Shamelessly stolen from Hieromonk Silouan Thompson (from our Western ROCOR diocese) - ‘cause it’s a really good (and accurate) explanation (with a few nitpicky corrections/ edits by Fr. Iggy): Someone asked today whether in the Our Father we should be saying “Forgive us our trespasses as we forgive those who trespass against us,” or “our debts... our debtors” or “our sins... sin against us.”
The short answer: “Debts/ Debtors,” in St. Matthew’s Gospel, is the only literal translation for opheilḗmata/ opheilétais. It means what you owe and people who owe you. “Trespasses” is not anywhere in sight. “Trespasses” pops up in Tyndale’s 1526 translation without any antecedent.
St. Luke’s version is rather different: First he uses the totally different word amartías, so his text starts “Forgive us our failures/ errors” and he finishes with the participle opheílonti, so it’s “for we also forgive everybody who is owing us.”
Either way, the verb is not really “forgive.” Greek aphíēmi is to let something go, send away, pass by. If someone owes you a debt, you need to cancel it (Cf Mt 18:23ff). It’s often translated “Remit” which makes remission of sins and remission of cancer sound similar, and that’s not an inaccurate metaphor.
If either Matthew or Luke had used the words parábasis or paráptōma [transgression, violation, overstepping] then “trespasses” would be a great translation (Cf Rom 4:15).

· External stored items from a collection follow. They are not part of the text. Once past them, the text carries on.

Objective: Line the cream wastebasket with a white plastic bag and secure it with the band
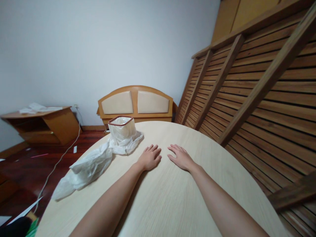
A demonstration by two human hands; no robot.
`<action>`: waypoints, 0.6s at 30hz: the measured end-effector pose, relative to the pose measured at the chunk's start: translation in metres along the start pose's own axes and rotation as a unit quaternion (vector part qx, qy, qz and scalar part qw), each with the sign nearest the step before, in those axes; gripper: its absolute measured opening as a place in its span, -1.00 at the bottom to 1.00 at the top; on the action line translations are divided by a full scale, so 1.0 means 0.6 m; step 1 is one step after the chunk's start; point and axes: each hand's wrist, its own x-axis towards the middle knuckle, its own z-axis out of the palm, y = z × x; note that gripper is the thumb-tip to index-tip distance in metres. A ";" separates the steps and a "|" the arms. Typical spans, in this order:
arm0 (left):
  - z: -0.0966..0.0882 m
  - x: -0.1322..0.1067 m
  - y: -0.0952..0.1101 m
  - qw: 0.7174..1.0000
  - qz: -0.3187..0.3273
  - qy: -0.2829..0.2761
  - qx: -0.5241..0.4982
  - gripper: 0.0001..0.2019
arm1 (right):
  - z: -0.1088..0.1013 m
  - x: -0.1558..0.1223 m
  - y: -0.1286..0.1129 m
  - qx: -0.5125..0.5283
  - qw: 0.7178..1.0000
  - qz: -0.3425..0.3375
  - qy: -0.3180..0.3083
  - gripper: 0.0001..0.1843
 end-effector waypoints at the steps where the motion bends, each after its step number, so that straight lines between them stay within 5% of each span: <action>1: 0.001 -0.001 -0.001 1.000 0.001 0.002 0.000 -0.53 | 0.002 0.001 0.000 0.001 1.000 0.000 -0.001 -0.40; 18: 0.002 -0.008 -0.001 1.000 0.007 0.022 0.000 -0.55 | 0.012 -0.001 -0.002 -0.008 1.000 -0.001 -0.002 -0.40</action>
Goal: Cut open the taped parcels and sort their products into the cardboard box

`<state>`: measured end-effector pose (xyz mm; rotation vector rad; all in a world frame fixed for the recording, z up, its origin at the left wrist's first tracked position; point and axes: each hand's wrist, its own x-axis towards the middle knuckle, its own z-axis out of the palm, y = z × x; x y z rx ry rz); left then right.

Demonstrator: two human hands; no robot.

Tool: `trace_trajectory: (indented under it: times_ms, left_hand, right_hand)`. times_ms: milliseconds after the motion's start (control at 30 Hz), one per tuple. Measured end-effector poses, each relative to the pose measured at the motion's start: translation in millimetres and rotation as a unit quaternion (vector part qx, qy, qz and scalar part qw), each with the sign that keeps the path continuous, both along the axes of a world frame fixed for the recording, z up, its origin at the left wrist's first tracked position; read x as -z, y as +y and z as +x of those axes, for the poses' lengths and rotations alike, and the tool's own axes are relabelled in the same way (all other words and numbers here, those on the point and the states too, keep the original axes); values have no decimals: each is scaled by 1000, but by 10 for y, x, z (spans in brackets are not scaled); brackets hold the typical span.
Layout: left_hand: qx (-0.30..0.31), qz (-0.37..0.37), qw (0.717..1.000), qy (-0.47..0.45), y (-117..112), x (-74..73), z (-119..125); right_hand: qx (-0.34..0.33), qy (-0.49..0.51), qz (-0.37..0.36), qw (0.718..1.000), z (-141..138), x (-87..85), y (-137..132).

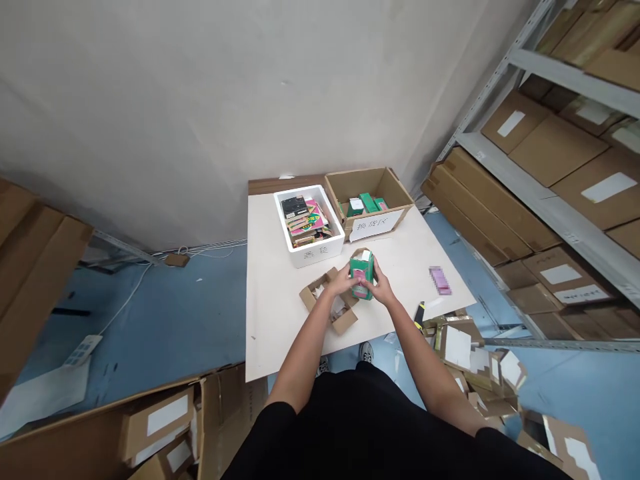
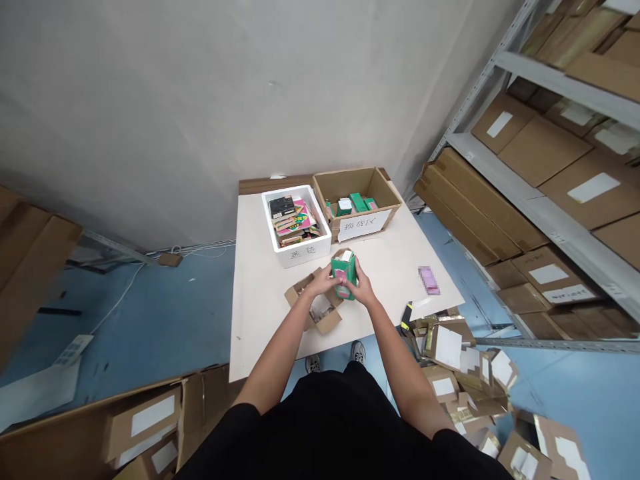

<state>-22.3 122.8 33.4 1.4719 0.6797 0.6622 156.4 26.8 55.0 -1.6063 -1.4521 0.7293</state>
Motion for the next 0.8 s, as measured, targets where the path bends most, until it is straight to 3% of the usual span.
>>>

But instead Matthew says “debts” and Luke uses amartía, which as far back as 480 BC meant a failure or fault, an arrow that misses or falls short of its target (Cf Rom 3:23).
I expect “trespasses” has crept in from the next verse (Mt 6:14) where Christ explains “Forgive our debts as we forgive our debtors” using the word paraptṓmata, in effect equating a transgression or violation against you with a debt owed to you which you must cancel (Cf Mt 18:23ff).
Incidentally: We have texts from the first century* in which Matthew’s text is recited three times a day (with debts/debtors) but I’m not aware of any tradition of reciting Luke’s text.
*See the Our Father in Chapter 8 of the Didache: ccel.org/ccel/richardson/fathers/fathers.viii.i.iii.html
Interesting fact about the Didache: It was known and quoted in the Church’s first few centuries, but because it wasn’t canonized as scripture it fell out of use and was lost . We only knew of some quotes and fragments until 1883 when Metropolitan Philotheos Bryennios published an 800-year-old copy that he had discovered in Istanbul.
That means that we don’t base anything on the Didache; nobody says we fast Wednesday and Friday *because* this document tells us to — it’s not a prescription for us, but it’s an ancient witness that confirms what we’re doing was normal back in the first century.
Also interesting: The version of the Our Father in the Didache is slightly different from the version in St. Matthew’s Gospel. No big changes - just spelling, and a few words use shorter forms. That suggests that Matthew’s gospel had not yet been written or anyway distributed and memorized, at the time this text was written down. The Our Father was already being recited from memory across the whole Church before anyone got a copy of Matthew in the mail. Kind of like how St. Paul records in 1 Cor 11:23ff, what he received and passed on [traditioned] ten or twenty years before any of the Gospels were written down. No wonder the Gospels seem to copy from one another; these accounts were already being memorized and passed along orally before the Apostles wrote them down.